DCTs: Bringing it all back home
The glossary of terms put out by the Decentralized Trials & Research Alliance defines decentralized clinical trials (DCTs) as “A clinical trial utilizing technology, processes, and/or services that create the opportunity to reduce or eliminate the need for participants to physically visit a traditional research site.”
This bears repeating: DCTs reduce or eliminate the need for participants to physically go to a traditional research site. So what does this mean?
By bringing the trial to the participant (at their home and/or nearby clinic), DCTs remove the big geographical blockers and open up the size and inclusivity of the participant pool.
By bringing the trial to the participant, DCTs remove the big geographical blockers and open up the size and inclusivity of the participant pool.
Who’s in? People who are reluctant to spend time in hospital settings, have family commitments, or deal with inflexible work or school schedules. They’re in and that’s all good. But the real bonus is that decentralized trials give more opportunity to women, racial and ethnic minorities, and those with rare diseases to become a part of clinical research. People like Anna. Their participation helps make sure that the medical solutions being developed and tested work as intended—not just for a select few, but for the broadest possible range of people.
Are DCTs the be-all and end-all of clinical research?
Short answer: No.
There are some tests and procedures that simply must be done in a clinical setting. But the use of DCTs is growing for many, many research opportunities. This means decentralized clinical trials can and should be considered where feasible.
Just a caveat here: Not all DCTs are completely virtual, with all aspects of the research conducted from home relying solely on digital reporting and monitoring technologies. So-called hybrid trials may include visits from nurses or require the participants to make one or two visits to a nearby clinic. DCTs may be constructed differently, but that’s OK, as long as they are meeting the needs of the participants.

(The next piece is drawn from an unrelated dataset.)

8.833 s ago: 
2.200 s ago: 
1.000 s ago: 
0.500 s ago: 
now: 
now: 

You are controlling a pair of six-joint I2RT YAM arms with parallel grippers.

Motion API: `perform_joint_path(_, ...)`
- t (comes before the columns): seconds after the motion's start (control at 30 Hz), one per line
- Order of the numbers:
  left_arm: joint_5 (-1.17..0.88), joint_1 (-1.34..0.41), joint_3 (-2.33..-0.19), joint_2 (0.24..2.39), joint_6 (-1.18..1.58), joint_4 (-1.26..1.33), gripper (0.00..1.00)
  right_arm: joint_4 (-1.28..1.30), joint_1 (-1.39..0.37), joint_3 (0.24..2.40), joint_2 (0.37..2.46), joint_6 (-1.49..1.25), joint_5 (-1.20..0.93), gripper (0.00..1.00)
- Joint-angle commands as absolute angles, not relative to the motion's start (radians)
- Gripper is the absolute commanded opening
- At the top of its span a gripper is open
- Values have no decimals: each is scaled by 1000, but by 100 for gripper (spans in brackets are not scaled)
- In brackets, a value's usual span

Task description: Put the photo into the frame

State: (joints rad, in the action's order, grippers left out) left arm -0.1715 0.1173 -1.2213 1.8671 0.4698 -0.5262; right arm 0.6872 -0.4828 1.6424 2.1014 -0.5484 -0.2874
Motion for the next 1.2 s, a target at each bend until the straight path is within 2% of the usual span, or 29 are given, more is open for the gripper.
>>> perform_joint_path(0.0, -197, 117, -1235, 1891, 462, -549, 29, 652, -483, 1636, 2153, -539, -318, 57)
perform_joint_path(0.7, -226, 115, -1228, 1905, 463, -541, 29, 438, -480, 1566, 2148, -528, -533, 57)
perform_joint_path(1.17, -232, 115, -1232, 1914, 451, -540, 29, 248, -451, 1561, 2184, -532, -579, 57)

Have DCTs proven themselves?
DCTs began mostly as a way to continue clinical research during the Covid pandemic. Since then, DCTs have grown legs and taken off. While research on DCTs is somewhat limited to date, it’s increasing.
So what do we know? What are healthcare consumers saying about their interest in clinical trials—especially decentralized trials that use remote technologies? In a recent survey of 1,183 cancer patients and survivors, they shared that only 18% had participated in a cancer clinical trial. But 77% were interested in joining a trial if it was located as close as their regular healthcare provider. Older patients (55 years and older) were much more reluctant to join trials if they had to travel farther than their provider’s office. So in the healthcare consumers’ minds, trials are good. Travel, not so much.
What really stands out in this survey? When questioned about using remote methods and technologies, 80+% said they would happily agree to using remote options, such as “oral medications delivered and taken at home, providing informed consent electronically, and using apps or wearables.”
We’ve seen good results in our own support of decentralized trials, with a trial of a new in-home test for colon cancer. The participants were able to perform and submit the test from home, greatly increasing the pool of participants. While they did have to receive a colonoscopy for comparison to the test results, they could do so at nearby providers. A huge benefit was that more people who needed to be tested were able to do so.
83% of potential patients did not have a colonoscopy previously scheduled before they became involved in the qualification process.
This important trial made it possible for a new product to be developed that helps catch colorectal cancer at an early stage and helps extend the lives of those diagnosed with the disease.